Hija del único dentista negro de Little Rock, en Arkansas, y de una profesora de música blanca, Florence Smith –el apellido Price lo tomó de su marido, el abogado Thomas Price, con quien se casó en 1912, y lo conservó a pesar de divorciarse de él en 1931– tocó el piano por primera vez en público a los 4 años y publicó la partitura de su primera obra  a los 11. Pasaba por mexicana y de hecho, para inscribirse en el Conservatorio de música de Boston, puso, como lugar de nacimiento, un pueblo inexistente llamado Pueblo, en México. Sus obras ganaron premios, siempre dentro de asociaciones afronorteamericanas, y su amistad con el escritor Langston Hughes y con la cantante Marian Anderson –una de las grandes contraltos de la historia– que cantó sus arreglos de negro spirituals, le valieron un gran respeto dentro de la comunidad intelectual negra pero la frontera con el Gran Mercado (blanco) era infranqueable. Estas grabaciones de la Orquesta de Filadelfia son, en efecto, las primeras versiones grabadas de sus sinfónías. Y, paralelamente, su música de cámara y para piano comienza a suscitar interés.

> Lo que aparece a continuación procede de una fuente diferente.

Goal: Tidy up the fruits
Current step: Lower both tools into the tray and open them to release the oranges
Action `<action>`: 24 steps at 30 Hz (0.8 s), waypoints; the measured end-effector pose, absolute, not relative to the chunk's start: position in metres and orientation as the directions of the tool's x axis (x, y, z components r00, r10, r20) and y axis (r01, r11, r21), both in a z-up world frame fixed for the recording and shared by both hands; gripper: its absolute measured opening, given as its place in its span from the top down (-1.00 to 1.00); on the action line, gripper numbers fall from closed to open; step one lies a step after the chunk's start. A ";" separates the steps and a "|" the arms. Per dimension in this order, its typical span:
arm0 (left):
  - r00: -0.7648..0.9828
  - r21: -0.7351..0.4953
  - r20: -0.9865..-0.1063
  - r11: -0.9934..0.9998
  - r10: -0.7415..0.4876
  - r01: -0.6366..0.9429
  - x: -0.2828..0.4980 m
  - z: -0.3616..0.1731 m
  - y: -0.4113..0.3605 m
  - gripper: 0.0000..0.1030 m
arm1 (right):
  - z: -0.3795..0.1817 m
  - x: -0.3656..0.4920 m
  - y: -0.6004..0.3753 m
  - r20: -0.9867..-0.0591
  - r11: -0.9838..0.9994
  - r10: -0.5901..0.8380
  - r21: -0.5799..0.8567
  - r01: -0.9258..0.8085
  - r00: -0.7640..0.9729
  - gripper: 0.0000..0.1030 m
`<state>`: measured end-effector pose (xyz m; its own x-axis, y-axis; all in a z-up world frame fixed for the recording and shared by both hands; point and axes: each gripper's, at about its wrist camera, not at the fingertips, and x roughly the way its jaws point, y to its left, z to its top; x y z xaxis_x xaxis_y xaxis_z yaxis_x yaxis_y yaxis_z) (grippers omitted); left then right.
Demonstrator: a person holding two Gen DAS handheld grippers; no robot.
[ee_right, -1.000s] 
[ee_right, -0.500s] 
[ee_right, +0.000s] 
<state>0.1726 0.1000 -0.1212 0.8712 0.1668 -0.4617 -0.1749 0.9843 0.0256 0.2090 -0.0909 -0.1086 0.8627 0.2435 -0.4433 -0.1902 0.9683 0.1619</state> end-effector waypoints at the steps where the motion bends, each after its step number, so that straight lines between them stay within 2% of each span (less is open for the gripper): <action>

Bonus Track, para escuchar en vivo

Vieron, desde el bote, a un ser gigantesco, con la cara pintada, bailando en la playa. Y Magallanes le pidió a uno de sus hombres que se acercara y lo imitara. En esa danza conjunta e improbable se cifró el encuentro entre los españoles y los Aonikkenk, a los que llamaron patagones. A partir de esa escena, relatada por el cronista Antonio Pigafetta, el compositor chileno Sebastián Errázuriz, junto con  Rodrigo Ossandón y Marcelo Lombardero ­–que fue el director de escena en el estreno en el Teatro del Lago, en Frutillar, en el sur de Chile– compuso su ópera Patagonia, contando la conquista desde el punto de vista de los conquistados.

La obra, ahora en versión de concierto, se presentará en Buenos Aires, como parte de la temporada internacional del Teatro Nacional Cervantes, los próximos viernes 29 y sábado 30 y el domingo 1 de octubre. Las funciones serán a las 20 y tendrán lugar en el Centro Cultural de la Ciencia (Godoy Cruz 2270). Sus intérpretes serán la actriz María Paz Grandjean, los cantantes Marcela González, Evelyn Ramírez, Nicolás Fontecilla y Sergio Gallardo y el actor bailarín Francisco Arrázola.